WHAT YOU ARE ASKED TO DO> One range is to be output from the listing below, exactly as written: the line with "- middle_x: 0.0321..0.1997" to the line with "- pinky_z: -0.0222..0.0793", both kept.

=== Section Start ===

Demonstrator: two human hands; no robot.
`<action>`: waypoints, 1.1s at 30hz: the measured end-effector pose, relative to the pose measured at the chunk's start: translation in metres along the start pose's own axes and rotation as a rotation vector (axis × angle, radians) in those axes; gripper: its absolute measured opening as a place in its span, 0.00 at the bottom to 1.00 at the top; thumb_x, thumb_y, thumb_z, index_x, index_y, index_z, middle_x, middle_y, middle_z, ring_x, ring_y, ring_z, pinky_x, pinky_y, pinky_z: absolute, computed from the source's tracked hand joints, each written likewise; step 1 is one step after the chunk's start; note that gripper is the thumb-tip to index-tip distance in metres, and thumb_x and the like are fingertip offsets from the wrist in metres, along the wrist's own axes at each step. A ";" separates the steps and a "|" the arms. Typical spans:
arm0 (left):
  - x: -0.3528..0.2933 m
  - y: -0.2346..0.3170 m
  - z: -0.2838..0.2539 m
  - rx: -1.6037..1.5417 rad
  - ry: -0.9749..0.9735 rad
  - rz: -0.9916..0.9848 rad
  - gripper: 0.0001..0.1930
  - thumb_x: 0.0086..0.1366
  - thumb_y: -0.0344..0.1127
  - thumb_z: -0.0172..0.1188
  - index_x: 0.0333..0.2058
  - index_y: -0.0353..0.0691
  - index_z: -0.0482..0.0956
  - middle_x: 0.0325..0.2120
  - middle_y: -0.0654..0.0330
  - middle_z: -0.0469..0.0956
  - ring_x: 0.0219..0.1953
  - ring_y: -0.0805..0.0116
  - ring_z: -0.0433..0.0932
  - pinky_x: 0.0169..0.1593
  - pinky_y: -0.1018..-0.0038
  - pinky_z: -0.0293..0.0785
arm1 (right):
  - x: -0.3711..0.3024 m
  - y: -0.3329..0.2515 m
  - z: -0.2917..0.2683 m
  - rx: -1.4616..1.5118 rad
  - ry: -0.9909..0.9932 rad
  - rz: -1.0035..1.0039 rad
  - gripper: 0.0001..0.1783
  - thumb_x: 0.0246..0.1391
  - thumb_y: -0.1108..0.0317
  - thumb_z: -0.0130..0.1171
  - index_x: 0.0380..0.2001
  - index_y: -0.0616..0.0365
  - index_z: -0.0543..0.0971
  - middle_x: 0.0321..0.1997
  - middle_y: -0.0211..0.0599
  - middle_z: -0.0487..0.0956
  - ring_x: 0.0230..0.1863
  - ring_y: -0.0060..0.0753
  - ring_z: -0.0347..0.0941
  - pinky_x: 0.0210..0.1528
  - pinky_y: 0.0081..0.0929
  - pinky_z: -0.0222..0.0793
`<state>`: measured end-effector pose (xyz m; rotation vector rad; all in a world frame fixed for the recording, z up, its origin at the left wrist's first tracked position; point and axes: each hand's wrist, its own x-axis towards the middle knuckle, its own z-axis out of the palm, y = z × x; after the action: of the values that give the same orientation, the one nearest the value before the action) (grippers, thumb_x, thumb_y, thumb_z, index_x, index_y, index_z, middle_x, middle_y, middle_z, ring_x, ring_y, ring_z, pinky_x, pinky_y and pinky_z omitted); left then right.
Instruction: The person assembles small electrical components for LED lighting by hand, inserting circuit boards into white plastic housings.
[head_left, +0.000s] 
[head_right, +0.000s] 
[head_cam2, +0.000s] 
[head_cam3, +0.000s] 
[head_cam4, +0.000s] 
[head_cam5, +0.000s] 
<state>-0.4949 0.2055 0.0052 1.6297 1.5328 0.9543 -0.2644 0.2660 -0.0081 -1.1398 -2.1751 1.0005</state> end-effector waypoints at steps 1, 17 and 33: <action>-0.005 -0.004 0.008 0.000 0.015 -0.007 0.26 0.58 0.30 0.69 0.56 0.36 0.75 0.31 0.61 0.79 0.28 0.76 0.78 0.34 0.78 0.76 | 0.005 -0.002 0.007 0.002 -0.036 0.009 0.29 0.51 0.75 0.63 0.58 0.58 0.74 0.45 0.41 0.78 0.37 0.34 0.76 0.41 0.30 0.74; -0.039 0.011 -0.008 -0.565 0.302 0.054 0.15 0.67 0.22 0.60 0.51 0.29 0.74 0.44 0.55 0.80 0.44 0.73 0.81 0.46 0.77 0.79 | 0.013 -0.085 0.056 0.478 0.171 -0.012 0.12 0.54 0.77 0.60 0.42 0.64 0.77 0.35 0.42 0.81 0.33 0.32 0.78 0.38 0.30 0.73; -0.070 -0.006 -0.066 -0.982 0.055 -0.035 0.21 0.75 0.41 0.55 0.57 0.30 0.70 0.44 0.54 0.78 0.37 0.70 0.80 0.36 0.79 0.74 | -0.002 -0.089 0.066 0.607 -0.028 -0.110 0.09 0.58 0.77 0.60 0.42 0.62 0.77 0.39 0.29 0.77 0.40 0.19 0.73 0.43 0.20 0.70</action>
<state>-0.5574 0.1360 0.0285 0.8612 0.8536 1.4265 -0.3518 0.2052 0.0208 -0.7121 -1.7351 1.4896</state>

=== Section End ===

RESPONSE BOX>
  - middle_x: 0.0321..0.1997
  - middle_y: -0.0211..0.0599
  - middle_z: -0.0487..0.0956
  - ring_x: 0.0230..0.1863
  - ring_y: -0.0060..0.0753
  - ring_z: -0.0347..0.0941
  - pinky_x: 0.0210..0.1528
  - pinky_y: 0.0081..0.0929
  - pinky_z: -0.0222..0.0793

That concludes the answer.